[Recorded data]

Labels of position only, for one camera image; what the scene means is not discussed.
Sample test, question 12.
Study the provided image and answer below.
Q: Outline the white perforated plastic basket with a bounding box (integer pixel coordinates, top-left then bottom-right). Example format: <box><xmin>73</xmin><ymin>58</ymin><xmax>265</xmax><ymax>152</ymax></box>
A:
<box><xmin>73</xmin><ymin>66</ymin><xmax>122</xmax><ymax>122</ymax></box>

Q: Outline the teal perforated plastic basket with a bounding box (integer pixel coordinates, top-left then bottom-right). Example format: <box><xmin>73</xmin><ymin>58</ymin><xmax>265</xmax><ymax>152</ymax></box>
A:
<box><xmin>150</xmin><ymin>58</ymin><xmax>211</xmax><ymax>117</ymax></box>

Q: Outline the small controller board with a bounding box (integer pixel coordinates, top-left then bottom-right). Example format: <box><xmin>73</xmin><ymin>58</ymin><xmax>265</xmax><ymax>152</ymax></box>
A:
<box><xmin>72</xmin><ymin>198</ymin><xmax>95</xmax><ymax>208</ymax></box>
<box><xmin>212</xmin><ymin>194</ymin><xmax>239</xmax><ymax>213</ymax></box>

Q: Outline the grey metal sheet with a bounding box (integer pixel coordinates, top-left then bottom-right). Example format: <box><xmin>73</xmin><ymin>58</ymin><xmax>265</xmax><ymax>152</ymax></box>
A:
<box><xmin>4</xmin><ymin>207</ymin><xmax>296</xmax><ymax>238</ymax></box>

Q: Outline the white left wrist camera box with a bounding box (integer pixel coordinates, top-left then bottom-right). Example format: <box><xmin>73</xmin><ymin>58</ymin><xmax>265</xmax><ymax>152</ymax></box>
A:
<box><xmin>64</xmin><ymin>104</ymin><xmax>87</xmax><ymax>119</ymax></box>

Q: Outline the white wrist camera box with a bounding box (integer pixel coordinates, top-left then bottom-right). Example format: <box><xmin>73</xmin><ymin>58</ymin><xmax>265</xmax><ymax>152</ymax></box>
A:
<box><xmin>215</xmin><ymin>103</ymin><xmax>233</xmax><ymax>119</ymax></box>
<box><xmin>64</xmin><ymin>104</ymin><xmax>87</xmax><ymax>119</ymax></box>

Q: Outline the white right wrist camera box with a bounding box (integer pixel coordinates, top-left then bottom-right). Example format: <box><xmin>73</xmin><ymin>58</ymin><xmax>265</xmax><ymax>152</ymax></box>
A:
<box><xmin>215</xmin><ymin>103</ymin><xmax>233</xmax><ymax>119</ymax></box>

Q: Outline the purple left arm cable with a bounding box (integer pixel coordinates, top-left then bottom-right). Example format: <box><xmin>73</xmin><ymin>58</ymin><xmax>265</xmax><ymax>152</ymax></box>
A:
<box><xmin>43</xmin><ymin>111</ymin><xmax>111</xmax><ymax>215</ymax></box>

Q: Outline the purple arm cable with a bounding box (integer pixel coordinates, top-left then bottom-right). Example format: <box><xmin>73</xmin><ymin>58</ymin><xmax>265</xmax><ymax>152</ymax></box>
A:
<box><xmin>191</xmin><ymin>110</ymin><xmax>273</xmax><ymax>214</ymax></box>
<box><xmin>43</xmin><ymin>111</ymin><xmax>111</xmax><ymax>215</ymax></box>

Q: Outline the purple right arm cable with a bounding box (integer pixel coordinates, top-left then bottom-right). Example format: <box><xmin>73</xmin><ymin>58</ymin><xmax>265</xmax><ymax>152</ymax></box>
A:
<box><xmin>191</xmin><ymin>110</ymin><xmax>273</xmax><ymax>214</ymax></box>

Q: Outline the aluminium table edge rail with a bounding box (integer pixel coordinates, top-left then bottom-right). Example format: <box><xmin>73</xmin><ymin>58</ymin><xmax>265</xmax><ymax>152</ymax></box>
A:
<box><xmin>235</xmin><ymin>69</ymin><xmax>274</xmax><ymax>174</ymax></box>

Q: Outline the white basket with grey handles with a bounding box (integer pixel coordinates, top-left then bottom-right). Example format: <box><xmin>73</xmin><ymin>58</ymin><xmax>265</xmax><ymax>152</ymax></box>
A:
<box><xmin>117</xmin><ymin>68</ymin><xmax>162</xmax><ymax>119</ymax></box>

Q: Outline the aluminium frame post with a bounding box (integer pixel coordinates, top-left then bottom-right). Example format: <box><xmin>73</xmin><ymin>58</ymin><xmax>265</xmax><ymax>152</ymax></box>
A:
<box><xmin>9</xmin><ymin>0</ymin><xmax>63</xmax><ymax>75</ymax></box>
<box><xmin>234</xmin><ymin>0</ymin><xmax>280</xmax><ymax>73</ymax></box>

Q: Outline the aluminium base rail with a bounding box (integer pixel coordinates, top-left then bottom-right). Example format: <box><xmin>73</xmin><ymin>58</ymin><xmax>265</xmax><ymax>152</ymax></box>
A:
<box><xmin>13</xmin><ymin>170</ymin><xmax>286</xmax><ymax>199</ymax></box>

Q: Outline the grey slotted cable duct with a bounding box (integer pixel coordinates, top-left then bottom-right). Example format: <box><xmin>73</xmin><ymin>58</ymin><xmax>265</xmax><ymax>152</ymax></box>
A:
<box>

— Exercise instructions —
Output every record verbatim.

— Response to the exercise —
Labels of position only, for one camera image; what the scene means is not discussed.
Sample test, question 12.
Study the provided image and answer below.
Q: Outline the white perforated plastic basket with a bounding box (integer pixel coordinates, top-left then bottom-right). Example format: <box><xmin>73</xmin><ymin>58</ymin><xmax>265</xmax><ymax>152</ymax></box>
A:
<box><xmin>73</xmin><ymin>66</ymin><xmax>122</xmax><ymax>122</ymax></box>

Q: Outline the teal perforated plastic basket with a bounding box (integer pixel coordinates, top-left then bottom-right). Example format: <box><xmin>73</xmin><ymin>58</ymin><xmax>265</xmax><ymax>152</ymax></box>
A:
<box><xmin>150</xmin><ymin>58</ymin><xmax>211</xmax><ymax>117</ymax></box>

Q: Outline the small controller board with a bounding box (integer pixel coordinates, top-left then bottom-right). Example format: <box><xmin>73</xmin><ymin>58</ymin><xmax>265</xmax><ymax>152</ymax></box>
A:
<box><xmin>72</xmin><ymin>198</ymin><xmax>95</xmax><ymax>208</ymax></box>
<box><xmin>212</xmin><ymin>194</ymin><xmax>239</xmax><ymax>213</ymax></box>

Q: Outline the grey metal sheet with a bounding box (integer pixel coordinates, top-left then bottom-right). Example format: <box><xmin>73</xmin><ymin>58</ymin><xmax>265</xmax><ymax>152</ymax></box>
A:
<box><xmin>4</xmin><ymin>207</ymin><xmax>296</xmax><ymax>238</ymax></box>

Q: Outline the white left wrist camera box with a bounding box (integer pixel coordinates, top-left then bottom-right). Example format: <box><xmin>73</xmin><ymin>58</ymin><xmax>265</xmax><ymax>152</ymax></box>
A:
<box><xmin>64</xmin><ymin>104</ymin><xmax>87</xmax><ymax>119</ymax></box>

Q: Outline the white wrist camera box with a bounding box (integer pixel coordinates, top-left then bottom-right). Example format: <box><xmin>73</xmin><ymin>58</ymin><xmax>265</xmax><ymax>152</ymax></box>
A:
<box><xmin>215</xmin><ymin>103</ymin><xmax>233</xmax><ymax>119</ymax></box>
<box><xmin>64</xmin><ymin>104</ymin><xmax>87</xmax><ymax>119</ymax></box>

Q: Outline the white right wrist camera box with a bounding box (integer pixel coordinates, top-left then bottom-right). Example format: <box><xmin>73</xmin><ymin>58</ymin><xmax>265</xmax><ymax>152</ymax></box>
A:
<box><xmin>215</xmin><ymin>103</ymin><xmax>233</xmax><ymax>119</ymax></box>

Q: Outline the purple left arm cable with a bounding box (integer pixel coordinates, top-left then bottom-right). Example format: <box><xmin>73</xmin><ymin>58</ymin><xmax>265</xmax><ymax>152</ymax></box>
A:
<box><xmin>43</xmin><ymin>111</ymin><xmax>111</xmax><ymax>215</ymax></box>

Q: Outline the purple arm cable with a bounding box (integer pixel coordinates, top-left then bottom-right). Example format: <box><xmin>73</xmin><ymin>58</ymin><xmax>265</xmax><ymax>152</ymax></box>
A:
<box><xmin>191</xmin><ymin>110</ymin><xmax>273</xmax><ymax>214</ymax></box>
<box><xmin>43</xmin><ymin>111</ymin><xmax>111</xmax><ymax>215</ymax></box>

Q: Outline the purple right arm cable with a bounding box (integer pixel coordinates, top-left then bottom-right). Example format: <box><xmin>73</xmin><ymin>58</ymin><xmax>265</xmax><ymax>152</ymax></box>
A:
<box><xmin>191</xmin><ymin>110</ymin><xmax>273</xmax><ymax>214</ymax></box>

Q: Outline the aluminium table edge rail with a bounding box (integer pixel coordinates, top-left then bottom-right). Example format: <box><xmin>73</xmin><ymin>58</ymin><xmax>265</xmax><ymax>152</ymax></box>
A:
<box><xmin>235</xmin><ymin>69</ymin><xmax>274</xmax><ymax>174</ymax></box>

Q: Outline the white basket with grey handles with a bounding box (integer pixel coordinates, top-left then bottom-right). Example format: <box><xmin>73</xmin><ymin>58</ymin><xmax>265</xmax><ymax>152</ymax></box>
A:
<box><xmin>117</xmin><ymin>68</ymin><xmax>162</xmax><ymax>119</ymax></box>

Q: Outline the aluminium frame post with a bounding box (integer pixel coordinates, top-left then bottom-right). Example format: <box><xmin>73</xmin><ymin>58</ymin><xmax>265</xmax><ymax>152</ymax></box>
A:
<box><xmin>9</xmin><ymin>0</ymin><xmax>63</xmax><ymax>75</ymax></box>
<box><xmin>234</xmin><ymin>0</ymin><xmax>280</xmax><ymax>73</ymax></box>

Q: Outline the aluminium base rail with a bounding box (integer pixel coordinates, top-left then bottom-right). Example format: <box><xmin>73</xmin><ymin>58</ymin><xmax>265</xmax><ymax>152</ymax></box>
A:
<box><xmin>13</xmin><ymin>170</ymin><xmax>286</xmax><ymax>199</ymax></box>

Q: Outline the grey slotted cable duct with a bounding box (integer pixel coordinates, top-left then bottom-right). Example format: <box><xmin>73</xmin><ymin>58</ymin><xmax>265</xmax><ymax>152</ymax></box>
A:
<box>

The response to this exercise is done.